2025 has been hinted at by some, but waiting ten years is too long for business and here’s why.
Five years is a very long time in the business world. Ten years is an eternity. No business leader would consider setting a goal and then waiting ten years to review it. There are simply too many dynamic issues that impact the pace and scale of progress. Improvements in technology, political shifts, economic ups and downs and changing consumer behavior all impact company strategies and plans.
If we waited until 2025 for the first review of global carbon reduction targets there would be massive uncertainty for businesses in their own carbon reduction planning and investment.
The incredible pace that technology is changing may be one of the most compelling reasons for reviewing how quickly we can cut carbon. Just look back five years and consider what has already changed. Solar PV and wind power have reached grid parity in many parts of the world. Most car manufacturers now have electric vehicles as part of their product range. Electricity storage costs are tumbling so fast that contracts have already been signed on the first utility scale projects. While many observers of the low carbon economy spotted these trends – few were able to predict the phenomenal pace of change.
A 2020 date for the first ratchet will send a stronger signal of ambition to investors. More private sector money will flow now. This is one of the crucial factors to ensure the relatively small but politically important $100bn of public sector climate finance is leveraged into the trillions of dollars needed in climate smart infrastructure investment.
Businesses are already driving the transition to a clean economy.
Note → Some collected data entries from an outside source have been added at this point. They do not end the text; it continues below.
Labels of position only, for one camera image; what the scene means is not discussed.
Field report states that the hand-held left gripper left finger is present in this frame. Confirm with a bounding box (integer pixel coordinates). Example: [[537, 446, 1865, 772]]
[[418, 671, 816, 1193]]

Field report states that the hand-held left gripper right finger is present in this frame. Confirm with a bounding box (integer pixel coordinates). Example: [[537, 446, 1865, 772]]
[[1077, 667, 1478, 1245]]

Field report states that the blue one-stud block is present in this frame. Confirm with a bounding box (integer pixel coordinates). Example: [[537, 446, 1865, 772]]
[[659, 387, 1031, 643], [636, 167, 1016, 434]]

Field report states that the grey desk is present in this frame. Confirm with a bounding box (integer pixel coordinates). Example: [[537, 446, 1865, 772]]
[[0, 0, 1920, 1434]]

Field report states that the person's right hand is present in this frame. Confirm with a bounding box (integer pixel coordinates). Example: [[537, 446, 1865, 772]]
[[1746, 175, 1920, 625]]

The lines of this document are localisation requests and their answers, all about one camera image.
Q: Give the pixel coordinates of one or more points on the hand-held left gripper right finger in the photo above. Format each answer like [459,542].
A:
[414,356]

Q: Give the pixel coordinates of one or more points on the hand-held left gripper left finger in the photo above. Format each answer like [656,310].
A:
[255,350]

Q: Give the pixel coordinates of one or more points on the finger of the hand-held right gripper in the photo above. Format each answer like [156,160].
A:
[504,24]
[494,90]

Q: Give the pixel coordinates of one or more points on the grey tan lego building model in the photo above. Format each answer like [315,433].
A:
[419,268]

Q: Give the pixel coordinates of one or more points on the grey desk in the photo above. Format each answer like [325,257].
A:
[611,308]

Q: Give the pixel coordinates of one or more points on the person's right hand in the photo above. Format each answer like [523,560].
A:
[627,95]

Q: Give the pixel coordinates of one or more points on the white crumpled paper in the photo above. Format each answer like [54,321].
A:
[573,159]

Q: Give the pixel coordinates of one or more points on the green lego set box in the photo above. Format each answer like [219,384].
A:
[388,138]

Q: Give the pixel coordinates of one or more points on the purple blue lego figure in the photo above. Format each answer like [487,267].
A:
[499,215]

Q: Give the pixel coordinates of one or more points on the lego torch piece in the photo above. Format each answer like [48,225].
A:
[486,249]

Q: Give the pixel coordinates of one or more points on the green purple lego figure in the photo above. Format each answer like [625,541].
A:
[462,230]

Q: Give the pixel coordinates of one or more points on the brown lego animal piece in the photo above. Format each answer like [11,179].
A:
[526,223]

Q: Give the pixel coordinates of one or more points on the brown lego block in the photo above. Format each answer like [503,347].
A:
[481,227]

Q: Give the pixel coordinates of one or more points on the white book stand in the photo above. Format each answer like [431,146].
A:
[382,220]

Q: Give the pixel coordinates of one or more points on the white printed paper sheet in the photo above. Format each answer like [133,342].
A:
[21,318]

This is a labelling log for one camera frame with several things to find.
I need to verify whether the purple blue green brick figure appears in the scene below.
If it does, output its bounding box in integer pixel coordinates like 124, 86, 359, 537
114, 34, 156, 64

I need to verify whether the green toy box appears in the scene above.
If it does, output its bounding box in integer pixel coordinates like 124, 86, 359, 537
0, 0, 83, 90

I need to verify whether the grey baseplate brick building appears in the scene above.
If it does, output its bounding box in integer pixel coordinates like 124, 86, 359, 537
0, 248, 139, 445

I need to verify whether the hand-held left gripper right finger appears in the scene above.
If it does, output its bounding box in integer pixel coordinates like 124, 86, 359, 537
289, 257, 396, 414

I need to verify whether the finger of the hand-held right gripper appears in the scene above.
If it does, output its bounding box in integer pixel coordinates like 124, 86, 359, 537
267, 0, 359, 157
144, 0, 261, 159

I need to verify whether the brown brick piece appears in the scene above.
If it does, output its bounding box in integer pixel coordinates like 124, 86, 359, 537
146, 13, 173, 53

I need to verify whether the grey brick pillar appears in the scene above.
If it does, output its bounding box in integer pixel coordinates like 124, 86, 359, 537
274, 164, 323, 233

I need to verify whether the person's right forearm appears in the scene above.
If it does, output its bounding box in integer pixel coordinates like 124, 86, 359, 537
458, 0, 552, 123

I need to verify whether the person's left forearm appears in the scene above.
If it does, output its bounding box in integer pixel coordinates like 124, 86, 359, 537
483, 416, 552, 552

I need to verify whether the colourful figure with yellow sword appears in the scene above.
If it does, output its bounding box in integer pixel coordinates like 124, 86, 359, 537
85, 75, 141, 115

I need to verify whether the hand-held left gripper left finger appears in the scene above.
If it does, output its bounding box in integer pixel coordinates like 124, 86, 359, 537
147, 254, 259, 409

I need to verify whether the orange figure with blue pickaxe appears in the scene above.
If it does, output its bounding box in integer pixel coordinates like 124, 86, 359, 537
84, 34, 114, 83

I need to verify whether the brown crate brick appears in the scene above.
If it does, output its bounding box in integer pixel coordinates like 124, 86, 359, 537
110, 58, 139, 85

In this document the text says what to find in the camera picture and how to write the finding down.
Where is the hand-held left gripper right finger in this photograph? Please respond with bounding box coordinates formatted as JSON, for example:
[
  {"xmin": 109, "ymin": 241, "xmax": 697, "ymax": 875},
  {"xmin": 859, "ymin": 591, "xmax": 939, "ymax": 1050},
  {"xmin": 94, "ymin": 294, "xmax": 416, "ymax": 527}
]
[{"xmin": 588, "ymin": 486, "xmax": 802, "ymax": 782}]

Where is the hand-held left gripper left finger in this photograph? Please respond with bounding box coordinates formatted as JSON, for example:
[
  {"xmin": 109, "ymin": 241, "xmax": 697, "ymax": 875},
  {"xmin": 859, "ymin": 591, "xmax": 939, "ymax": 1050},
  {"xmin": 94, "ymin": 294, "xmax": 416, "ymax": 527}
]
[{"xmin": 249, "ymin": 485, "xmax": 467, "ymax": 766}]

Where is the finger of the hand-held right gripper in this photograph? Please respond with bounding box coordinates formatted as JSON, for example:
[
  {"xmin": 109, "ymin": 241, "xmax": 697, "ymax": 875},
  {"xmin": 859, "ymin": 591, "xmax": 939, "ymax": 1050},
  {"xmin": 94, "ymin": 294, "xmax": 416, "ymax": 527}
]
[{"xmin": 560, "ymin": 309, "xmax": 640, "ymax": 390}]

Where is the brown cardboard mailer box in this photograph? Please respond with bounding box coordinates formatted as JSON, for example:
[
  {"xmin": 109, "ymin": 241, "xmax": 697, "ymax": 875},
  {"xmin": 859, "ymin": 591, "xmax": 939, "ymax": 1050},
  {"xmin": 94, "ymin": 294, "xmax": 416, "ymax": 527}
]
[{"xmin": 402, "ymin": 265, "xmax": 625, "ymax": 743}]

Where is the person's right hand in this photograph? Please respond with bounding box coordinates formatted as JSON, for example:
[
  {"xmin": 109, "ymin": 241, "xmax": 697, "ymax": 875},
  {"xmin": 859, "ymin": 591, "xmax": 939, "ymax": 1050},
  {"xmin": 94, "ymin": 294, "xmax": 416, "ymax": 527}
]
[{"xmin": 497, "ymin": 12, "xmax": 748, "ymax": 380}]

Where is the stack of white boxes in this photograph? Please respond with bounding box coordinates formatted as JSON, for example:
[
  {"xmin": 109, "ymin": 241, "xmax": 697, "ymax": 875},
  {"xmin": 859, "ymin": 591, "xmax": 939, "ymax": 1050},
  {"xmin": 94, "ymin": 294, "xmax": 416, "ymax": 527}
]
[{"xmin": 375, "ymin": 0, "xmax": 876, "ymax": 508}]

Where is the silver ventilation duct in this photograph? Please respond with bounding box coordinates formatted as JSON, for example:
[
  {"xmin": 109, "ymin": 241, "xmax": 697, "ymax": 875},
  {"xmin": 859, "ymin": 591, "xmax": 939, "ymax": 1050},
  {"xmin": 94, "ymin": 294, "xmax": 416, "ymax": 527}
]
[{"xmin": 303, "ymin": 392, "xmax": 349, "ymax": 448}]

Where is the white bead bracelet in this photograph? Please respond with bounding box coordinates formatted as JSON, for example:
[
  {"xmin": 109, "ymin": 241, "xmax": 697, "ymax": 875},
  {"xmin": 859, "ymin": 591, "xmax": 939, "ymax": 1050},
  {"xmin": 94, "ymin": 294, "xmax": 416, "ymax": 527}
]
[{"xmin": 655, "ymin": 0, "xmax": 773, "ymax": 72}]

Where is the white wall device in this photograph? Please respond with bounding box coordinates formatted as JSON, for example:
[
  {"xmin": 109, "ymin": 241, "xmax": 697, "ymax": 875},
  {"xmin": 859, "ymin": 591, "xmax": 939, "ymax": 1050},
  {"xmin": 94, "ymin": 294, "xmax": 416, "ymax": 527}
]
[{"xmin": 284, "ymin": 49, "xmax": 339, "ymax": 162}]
Over a hundred global companies have committed to their own ‘science-based targets’ which will involve aggressive decarbonization over the next 60 to 70 years. Over fifty of the most influential companies in the planet have committed to procuring 100% of their energy from renewable sources by mid century or sooner – many as part of their ‘science based targets’ approach. Companies in the consumer and retail sector are looking at how they protect critical natural resources and are going all in to eliminate !00% deforestation from their commodity supply chains by 2020. And members of the world’s largest business sustainability organization – the World Business Council for Sustainable Business – have committed to nine technology platforms, which have the potential to reduce carbon emissions by 65%.
This is the new normal for business. By 2020, we expect not hundreds but thousands of companies to be taking action at this pace and scale.
Businesses and investors have been inspired to greater climate ambition by the leadership shown from politicians around the world. Momentum is building. And business also needs policymakers to begin ratcheting up ambition in 2020 to make sure we all stay in step with the acceleration to a thriving, clean economy.